From Sedimentation to Suspension: Critical Strain as a Predictor of Particle Resuspension Thresholds

TL;DR

This study identifies critical strain as a key predictor of particle resuspension thresholds in dense suspensions under various shear conditions, providing a unified predictive framework.

Contribution

The paper introduces a strain-based model for predicting resuspension thresholds, bridging steady and oscillatory shear regimes with a comprehensive state diagram.

Findings

Resuspension onset is governed by a critical strain dependent on volume fraction.

A new state diagram delineates sedimentation, resuspension, and suspension regimes.

The model accurately predicts resuspension thresholds across different flow conditions.

Abstract

Viscous resuspension, the process by which sedimented particles are re-entrained into a fluid under flow, is central to numerous natural and industrial systems, including environmental contaminant transport, riverbed erosion, and biogeochemical cycling. Despite its ubiquity and importance, predicting when and how resuspension occurs remains challenging, particularly under oscillatory shear, where particle interactions are nonlinear, collective, and time-dependent.

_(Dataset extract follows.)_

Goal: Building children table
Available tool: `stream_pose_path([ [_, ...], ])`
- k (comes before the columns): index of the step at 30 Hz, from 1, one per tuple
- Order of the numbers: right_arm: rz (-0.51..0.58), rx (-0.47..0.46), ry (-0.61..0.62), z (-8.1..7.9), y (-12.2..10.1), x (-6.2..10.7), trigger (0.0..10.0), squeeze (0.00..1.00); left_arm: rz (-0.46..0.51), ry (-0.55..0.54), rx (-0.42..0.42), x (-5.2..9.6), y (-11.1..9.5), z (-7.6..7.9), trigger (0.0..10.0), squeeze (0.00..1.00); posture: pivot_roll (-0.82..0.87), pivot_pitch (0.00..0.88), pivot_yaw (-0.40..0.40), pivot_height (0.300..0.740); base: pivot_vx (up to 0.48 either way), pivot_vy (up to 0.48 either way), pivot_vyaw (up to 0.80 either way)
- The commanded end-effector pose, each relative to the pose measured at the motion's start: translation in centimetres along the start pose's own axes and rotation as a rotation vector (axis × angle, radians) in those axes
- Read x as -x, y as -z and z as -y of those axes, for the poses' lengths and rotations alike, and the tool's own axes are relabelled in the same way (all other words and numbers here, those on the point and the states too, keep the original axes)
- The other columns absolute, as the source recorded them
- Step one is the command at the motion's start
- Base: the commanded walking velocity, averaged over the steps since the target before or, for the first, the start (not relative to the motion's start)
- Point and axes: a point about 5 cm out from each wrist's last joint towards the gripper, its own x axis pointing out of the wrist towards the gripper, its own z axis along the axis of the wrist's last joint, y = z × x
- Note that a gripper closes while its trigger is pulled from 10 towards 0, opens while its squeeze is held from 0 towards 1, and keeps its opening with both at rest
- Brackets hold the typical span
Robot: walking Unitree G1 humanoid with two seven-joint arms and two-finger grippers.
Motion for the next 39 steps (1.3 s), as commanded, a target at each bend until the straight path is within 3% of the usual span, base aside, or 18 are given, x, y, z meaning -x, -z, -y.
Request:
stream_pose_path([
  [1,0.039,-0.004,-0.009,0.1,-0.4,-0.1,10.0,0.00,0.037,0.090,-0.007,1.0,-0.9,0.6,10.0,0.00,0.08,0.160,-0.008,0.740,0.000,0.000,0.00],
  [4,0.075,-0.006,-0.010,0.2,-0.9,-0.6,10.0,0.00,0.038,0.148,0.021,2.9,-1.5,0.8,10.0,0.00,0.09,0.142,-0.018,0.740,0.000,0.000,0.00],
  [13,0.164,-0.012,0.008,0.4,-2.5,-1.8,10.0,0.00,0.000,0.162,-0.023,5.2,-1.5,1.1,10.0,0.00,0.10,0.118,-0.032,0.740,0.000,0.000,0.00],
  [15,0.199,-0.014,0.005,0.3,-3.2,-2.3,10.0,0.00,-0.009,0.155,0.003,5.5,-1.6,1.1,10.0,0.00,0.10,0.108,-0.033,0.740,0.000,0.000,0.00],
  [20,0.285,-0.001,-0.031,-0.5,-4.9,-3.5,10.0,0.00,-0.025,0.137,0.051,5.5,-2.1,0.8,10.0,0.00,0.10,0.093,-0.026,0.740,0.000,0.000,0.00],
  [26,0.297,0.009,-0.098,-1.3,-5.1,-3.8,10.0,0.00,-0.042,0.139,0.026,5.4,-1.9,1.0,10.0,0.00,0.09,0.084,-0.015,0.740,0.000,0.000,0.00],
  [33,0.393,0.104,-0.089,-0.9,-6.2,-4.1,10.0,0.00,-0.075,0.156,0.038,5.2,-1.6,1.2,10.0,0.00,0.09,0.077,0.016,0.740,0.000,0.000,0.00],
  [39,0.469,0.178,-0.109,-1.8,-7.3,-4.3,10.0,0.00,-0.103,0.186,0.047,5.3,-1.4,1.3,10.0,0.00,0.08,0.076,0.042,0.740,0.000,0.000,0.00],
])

Here, we examine the resuspension dynamics of dense, non-Brownian suspensions under both steady and oscillatory shear using bulk rheometry and in situ rheo-microscopy over a broad range of particle volume fractions ({\phi}= 0.30 to 0.55). We demonstrate that strain is the key control parameter governing the transition from a sedimented bed to a fully suspended state. This strain-driven onset is mediated by effective interparticle collisions and collective particle motion. We develop a predictive model that captures the observed strain thresholds as a function of volume fraction, allowing for the construction of a new state diagram delineating sedimentation, resuspension, and full suspension regimes. These findings reveal a robust, strain-controlled resuspension mechanism and establish a unified framework for predicting suspension behavior across steady and oscillatory flows, offering new tools for managing particle-laden transport in geophysical, biological, and industrial environments.